Figure 5 and Table 3 provides an overview of the mIoU values for different control types and their improvements compared to no control inference. The table shows that the combined control models yielded the best results overall, with the highest improvement observed for the style vid01 & vid49 when inferred with the highest denoising value. For the CholecT45 vid52 & vid56 style, the no-control inference resulted in a mIoU of 61.52%. When applying only SoftEdge control, the mIoU increased to 65.26 (\(+\)6.1%), while using only Tile control led to a mIoU of 64.20 (\(+\)4.4%).
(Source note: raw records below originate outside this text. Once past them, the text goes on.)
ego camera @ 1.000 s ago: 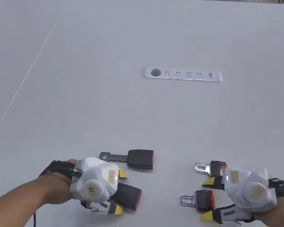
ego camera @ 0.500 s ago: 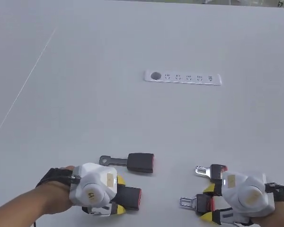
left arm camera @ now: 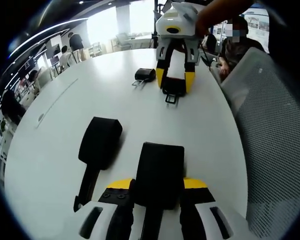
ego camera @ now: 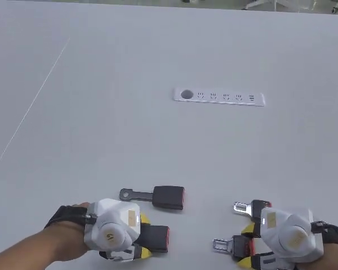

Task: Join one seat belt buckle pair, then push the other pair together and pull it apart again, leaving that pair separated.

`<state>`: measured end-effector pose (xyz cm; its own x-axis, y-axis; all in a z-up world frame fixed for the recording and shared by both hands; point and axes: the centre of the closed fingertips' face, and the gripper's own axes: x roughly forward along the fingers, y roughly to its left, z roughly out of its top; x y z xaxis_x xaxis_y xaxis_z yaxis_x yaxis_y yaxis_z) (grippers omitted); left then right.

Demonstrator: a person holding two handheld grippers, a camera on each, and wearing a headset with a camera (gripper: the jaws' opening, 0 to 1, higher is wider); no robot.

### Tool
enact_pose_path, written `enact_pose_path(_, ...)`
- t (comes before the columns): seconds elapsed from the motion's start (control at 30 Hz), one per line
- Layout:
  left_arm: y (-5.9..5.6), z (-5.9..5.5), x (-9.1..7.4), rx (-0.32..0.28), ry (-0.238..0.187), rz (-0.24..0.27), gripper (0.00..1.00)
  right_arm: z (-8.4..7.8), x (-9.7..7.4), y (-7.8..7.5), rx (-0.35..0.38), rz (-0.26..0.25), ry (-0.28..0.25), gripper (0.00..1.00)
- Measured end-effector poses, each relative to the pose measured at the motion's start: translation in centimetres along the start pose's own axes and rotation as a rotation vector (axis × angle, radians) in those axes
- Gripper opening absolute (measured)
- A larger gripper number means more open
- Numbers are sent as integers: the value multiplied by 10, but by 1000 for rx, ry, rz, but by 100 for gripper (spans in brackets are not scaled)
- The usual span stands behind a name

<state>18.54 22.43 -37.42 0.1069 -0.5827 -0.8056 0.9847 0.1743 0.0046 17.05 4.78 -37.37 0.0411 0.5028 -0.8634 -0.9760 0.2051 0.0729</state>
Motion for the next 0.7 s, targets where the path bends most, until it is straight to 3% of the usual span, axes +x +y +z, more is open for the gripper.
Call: enact_pose_path(0.7,-2,2,3,62,57,-42,36,48,30,12,-27,6,-51,36)
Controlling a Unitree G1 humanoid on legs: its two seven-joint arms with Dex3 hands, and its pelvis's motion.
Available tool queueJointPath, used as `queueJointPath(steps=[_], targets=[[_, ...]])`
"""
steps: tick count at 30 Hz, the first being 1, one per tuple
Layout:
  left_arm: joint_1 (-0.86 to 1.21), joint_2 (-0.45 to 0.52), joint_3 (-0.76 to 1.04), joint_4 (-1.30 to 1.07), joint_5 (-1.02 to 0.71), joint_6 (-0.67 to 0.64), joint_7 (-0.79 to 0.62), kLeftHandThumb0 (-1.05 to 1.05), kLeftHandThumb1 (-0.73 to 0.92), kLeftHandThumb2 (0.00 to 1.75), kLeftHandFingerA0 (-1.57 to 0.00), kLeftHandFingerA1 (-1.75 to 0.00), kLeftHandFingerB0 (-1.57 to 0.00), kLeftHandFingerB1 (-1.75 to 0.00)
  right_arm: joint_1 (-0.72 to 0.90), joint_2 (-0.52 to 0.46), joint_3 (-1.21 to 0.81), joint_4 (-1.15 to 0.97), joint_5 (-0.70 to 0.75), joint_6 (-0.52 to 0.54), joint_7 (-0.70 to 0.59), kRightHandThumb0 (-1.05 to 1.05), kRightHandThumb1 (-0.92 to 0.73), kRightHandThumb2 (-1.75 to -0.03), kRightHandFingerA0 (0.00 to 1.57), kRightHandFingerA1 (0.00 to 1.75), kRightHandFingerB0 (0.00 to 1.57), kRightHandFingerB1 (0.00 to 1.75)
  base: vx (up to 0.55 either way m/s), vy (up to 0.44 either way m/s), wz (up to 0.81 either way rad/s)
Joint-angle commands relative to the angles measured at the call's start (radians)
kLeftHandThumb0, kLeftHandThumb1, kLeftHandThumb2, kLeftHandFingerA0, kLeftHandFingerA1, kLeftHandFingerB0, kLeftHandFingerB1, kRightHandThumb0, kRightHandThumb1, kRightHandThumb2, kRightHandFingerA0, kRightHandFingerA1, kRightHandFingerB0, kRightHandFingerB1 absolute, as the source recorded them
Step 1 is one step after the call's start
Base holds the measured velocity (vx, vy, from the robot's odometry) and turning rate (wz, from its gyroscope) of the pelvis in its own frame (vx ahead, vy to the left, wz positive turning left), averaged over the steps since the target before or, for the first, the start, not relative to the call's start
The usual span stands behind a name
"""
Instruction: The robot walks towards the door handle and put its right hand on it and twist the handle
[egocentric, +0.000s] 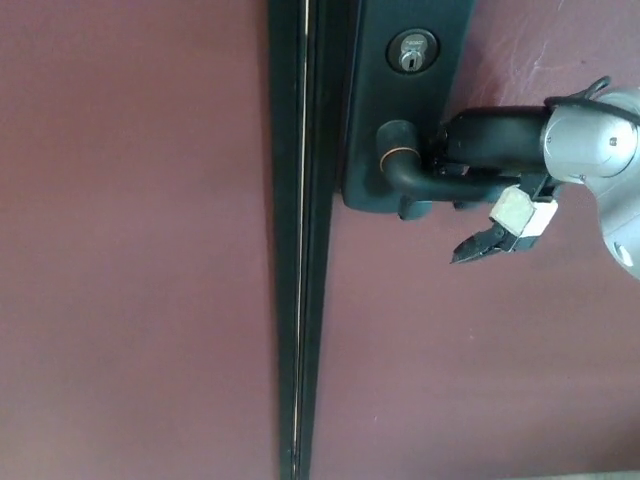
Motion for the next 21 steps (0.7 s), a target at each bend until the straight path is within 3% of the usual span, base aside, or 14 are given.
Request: queueJointPath(steps=[1,21], targets=[[0.020,0.011,-0.005,0.001,0.018,-0.010,-0.001,-0.33,0.46,0.59,-0.68,-0.76,-0.58,-0.66,0.015,0.031,-0.095,-0.001,0.076,0.033,-0.003,-0.71,-0.43,-0.81,0.00,0.07,0.05,0.16,0.00,0.000,0.00],[0.049,0.013,-0.008,0.000,0.014,-0.022,-0.008,-0.34,0.46,0.58,-0.69,-0.72,-0.60,-0.66,-0.034,0.013,-0.127,-0.037,0.039,0.067,0.110,-0.75,-0.44,-0.82,0.00,0.03,0.02,0.10,0.00,0.000,0.00]])
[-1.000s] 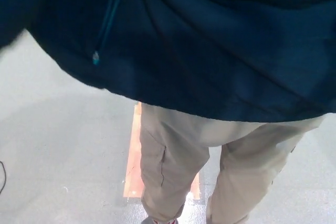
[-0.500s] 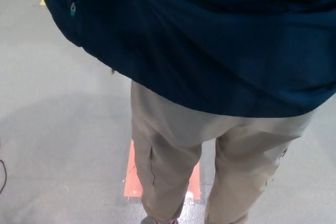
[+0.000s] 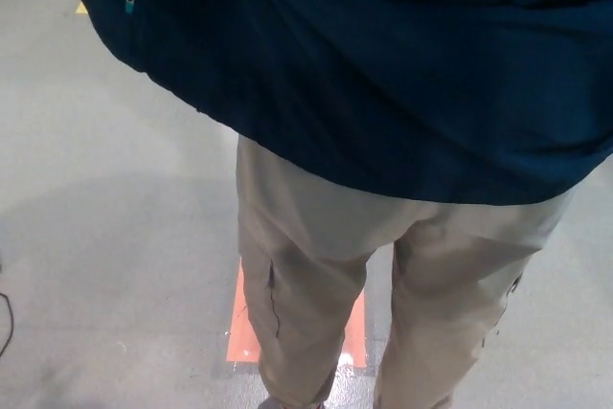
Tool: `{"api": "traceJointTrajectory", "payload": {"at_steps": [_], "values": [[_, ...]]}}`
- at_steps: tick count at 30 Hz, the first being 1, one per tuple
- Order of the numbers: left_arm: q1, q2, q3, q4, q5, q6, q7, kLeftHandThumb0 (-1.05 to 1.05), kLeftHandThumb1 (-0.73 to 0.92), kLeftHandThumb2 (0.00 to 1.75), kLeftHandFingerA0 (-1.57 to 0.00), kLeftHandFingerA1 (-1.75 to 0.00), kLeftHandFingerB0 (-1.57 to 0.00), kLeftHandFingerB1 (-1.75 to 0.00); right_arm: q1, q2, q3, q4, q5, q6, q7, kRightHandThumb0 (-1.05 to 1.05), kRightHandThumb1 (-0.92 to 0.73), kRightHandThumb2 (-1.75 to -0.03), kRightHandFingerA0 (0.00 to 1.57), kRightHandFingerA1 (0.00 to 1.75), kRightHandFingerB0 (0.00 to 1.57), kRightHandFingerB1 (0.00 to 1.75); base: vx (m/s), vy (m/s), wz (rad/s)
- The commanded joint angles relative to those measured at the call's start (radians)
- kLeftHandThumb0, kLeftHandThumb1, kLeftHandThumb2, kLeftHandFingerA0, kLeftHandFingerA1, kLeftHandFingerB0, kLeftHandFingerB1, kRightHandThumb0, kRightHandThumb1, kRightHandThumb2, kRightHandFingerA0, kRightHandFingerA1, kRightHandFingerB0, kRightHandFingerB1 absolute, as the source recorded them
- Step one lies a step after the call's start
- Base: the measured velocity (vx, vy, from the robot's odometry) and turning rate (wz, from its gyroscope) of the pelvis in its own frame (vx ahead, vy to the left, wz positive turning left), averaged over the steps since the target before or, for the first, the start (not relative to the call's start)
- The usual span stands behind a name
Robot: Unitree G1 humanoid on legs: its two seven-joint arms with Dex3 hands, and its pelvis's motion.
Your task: A person hands a coat to the robot and the robot grabs it with both hands and holds it while the person wears the coat.
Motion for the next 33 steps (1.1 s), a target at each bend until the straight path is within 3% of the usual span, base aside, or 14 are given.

The most significant improvement of 8.7% was achieved when combining SoftEdge and Tile controls, resulting in mIoU of 66.85%. Similarly, for the CholecT45 vid25 & vid66 style, the no-control inference yielded a mIoU of 63.35, which increased to 67.16 (\(+\)6.0%) when using only SoftEdge control and to 68.01 (\(+\)7.4%) with only Tile control. However, the best performance was obtained when both SoftEdge and Tile controls were combined, resulting in mIoU of 69.76%, representing a substantial improvement of 10.1%. Furthermore, for the CholecT45 vid01 & vid49 style, the no-control inference achieved a mIoU of 54.29%. By employing only SoftEdge control, the mIoU increased to 63.26 (\(+\)16.5%), while using only Tile control resulted in a mIoU of 62.08 (\(+\)14.3%). Notably, the highest improvement of 23.8% was attained when combining SoftEdge and Tile controls, leading to a mIoU of 67.20%.

Discussion and conclusions

In this work, we have proposed an SD-based approach to generate realistic surgical images from virtual simulator images and text prompts. The SD model was initially fine-tuned using DB and then used for inference, supported by Tile and SoftEdge ControlNets. The model can be trained using less than 100 real images without manual annotations and manages to generate realistic images that outperform the baseline in all considered evaluation metrics.

We consider this work to be a significant addition to the current foundation, offering researchers a valuable dataset to facilitate the development of machine learning solutions in image-guided and robotic surgery. This approach can produce fully labeled training data for supervised machine learning algorithms. Additionally, strict alignment of the created data with its ground truth annotations extends its potential for evaluation in various unsupervised and semi-supervised applications.

Despite that, our method has several limitations. Firstly, the use of a very limited training dataset makes image selection critical, requiring careful consideration to ensure representativeness and consistency. Secondly, our method heavily relies on the input image features. We leave addressing this limitations for future work. Temporal consistency is another major limitation of our approach, which we could not investigate in depth due to the lack of temporal coherence in the simulated data. To address this, a more detailed synthetic dataset with enhanced textures and tool–tissue interactions, along with extended annotations, would be necessary to support different tasks, such as surgical temporal modeling.

Overall, our proposed method represents a promising direction for generating realistic surgical images and has the potential to contribute to advancements in the field of image-guided and robotic surgery.